Purchasers should determine which prostheses should be used and ensure that buying in bulk reduces their cost. As well as using NICE guidance and information from hip registers here and in Scandinavia, every effort should be made to avoid disasters from poor prostheses (remember the 3M problem when hundreds of hips had to be re-done?) and poor clinical competence.

Hopefully, quite soon purchasers will have comparative patient reported outcome measurement data. The PROMs data may demonstrate differences in threshold decisions to operate and difference in “success” across practitioners. Purchasers should relish the idea of using these data to remove the few poor practitioners, and ensure only the proficient are contracted to work in the NHS.

Rule 3: Only contract with medical specialisms that have complete and timely audits.

The cardiac surgeons cleaned out their stable and publish comparative data for all their cutting comrades. Purchasers should announce that from some date quite soon, those practitioners not in audits will not be paid.

Those practitioners in audits who had not ensured that all their colleagues were in their specialty audits should be told their incomes would be cut by 5 per cent per year for each year of incomplete audit.

Rule 4: Do not pay for excess activity.

The two-part PbR tariff for emergency tariffs may inhibit growth in admissions. Many local initiatives in the NHS are examining how to reduce emergency referrals. Sadly, the evaluative design of these initiatives is not adding significantly to the evidence base, which Purdy (Kings Fund 2011) has shown to be poor.

The full tariff for elective procedures incentivises the reduction in threshold criteria for intervention. The potential role of PROMs data in illuminating this issue is considerable - if response rates to existing efforts can be improved.

One potential way to improve PROMs response rates is to hand data collection to GPs as part of the GP-QOF. These data are central to their commissioning role. If this proposal is too radical, hospitals should be incentivised by purchasers to collect PROMs data by fines for non-compliance.

Expenditure control inevitably means quantity control; even if PbR tariffs are progressively reduced as an evidence-free means of achieving “efficiency” targets (but maybe just cost reductions which affect quality?).

The mix of tariff and volume controls needed will be determined by the Coalition’s austerity plans.
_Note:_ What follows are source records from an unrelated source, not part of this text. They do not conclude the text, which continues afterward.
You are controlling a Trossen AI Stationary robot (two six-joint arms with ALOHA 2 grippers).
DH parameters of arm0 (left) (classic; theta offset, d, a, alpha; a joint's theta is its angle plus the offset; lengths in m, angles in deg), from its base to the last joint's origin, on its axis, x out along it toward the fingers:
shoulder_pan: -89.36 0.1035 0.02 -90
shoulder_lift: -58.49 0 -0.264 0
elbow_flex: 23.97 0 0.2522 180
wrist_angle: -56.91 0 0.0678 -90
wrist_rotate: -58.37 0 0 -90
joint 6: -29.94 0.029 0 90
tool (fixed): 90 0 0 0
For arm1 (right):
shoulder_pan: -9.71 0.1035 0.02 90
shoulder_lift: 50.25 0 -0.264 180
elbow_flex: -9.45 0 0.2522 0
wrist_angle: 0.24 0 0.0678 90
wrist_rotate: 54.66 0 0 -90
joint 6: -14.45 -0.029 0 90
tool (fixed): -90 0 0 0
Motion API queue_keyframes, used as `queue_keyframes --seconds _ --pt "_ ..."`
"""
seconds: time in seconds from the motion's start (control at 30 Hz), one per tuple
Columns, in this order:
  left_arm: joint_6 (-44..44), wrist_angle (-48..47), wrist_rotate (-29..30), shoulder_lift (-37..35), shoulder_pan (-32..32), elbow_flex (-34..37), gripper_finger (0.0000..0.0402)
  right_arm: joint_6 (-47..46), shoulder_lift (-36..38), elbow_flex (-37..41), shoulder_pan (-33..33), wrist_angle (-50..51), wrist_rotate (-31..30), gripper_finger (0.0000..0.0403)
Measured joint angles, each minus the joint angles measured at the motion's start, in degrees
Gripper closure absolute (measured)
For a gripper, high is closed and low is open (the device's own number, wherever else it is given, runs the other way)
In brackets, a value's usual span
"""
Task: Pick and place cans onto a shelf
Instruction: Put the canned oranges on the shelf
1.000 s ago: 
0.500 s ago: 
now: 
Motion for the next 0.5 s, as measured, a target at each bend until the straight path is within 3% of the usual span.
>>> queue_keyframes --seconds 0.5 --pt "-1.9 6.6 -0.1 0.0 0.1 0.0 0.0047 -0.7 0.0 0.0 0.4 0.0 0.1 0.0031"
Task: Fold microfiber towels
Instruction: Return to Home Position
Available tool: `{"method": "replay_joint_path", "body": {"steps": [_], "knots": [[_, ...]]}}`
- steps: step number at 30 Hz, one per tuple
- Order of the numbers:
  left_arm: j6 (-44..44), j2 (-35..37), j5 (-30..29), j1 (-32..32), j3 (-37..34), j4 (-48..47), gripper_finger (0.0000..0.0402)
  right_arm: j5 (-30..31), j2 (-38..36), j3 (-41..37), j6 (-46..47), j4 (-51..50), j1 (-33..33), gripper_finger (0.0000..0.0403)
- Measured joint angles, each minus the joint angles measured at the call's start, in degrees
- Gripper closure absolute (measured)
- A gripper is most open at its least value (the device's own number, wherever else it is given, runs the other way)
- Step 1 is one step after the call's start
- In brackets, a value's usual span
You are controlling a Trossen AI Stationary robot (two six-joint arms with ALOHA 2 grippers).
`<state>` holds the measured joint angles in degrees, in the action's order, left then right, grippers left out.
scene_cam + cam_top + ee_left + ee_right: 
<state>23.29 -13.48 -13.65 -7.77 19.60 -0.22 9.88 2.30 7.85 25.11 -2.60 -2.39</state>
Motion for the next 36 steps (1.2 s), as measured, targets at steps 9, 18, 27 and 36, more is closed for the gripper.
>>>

These rules require purchasers to transform themselves from price, quantity and quality “takers” to price, quality and quantity “makers”. In other words, passive purchasing needs to be replaced by proactive purchasing.

This transformation is needed in all public and private commissioning or purchasing systems across the world. It can be best achieved by mobilising medical practitioners and their teams to discard myopic practices protected by indefensible employment contracts - and can ensure that as so many do, that patient care comes first.

Over to you, dear readers
Currently I am journeying up Mount Sinai, hoping that like Moses I can find another six rules to complete the Ten Commandments, this time for NHS and insurance purchasers.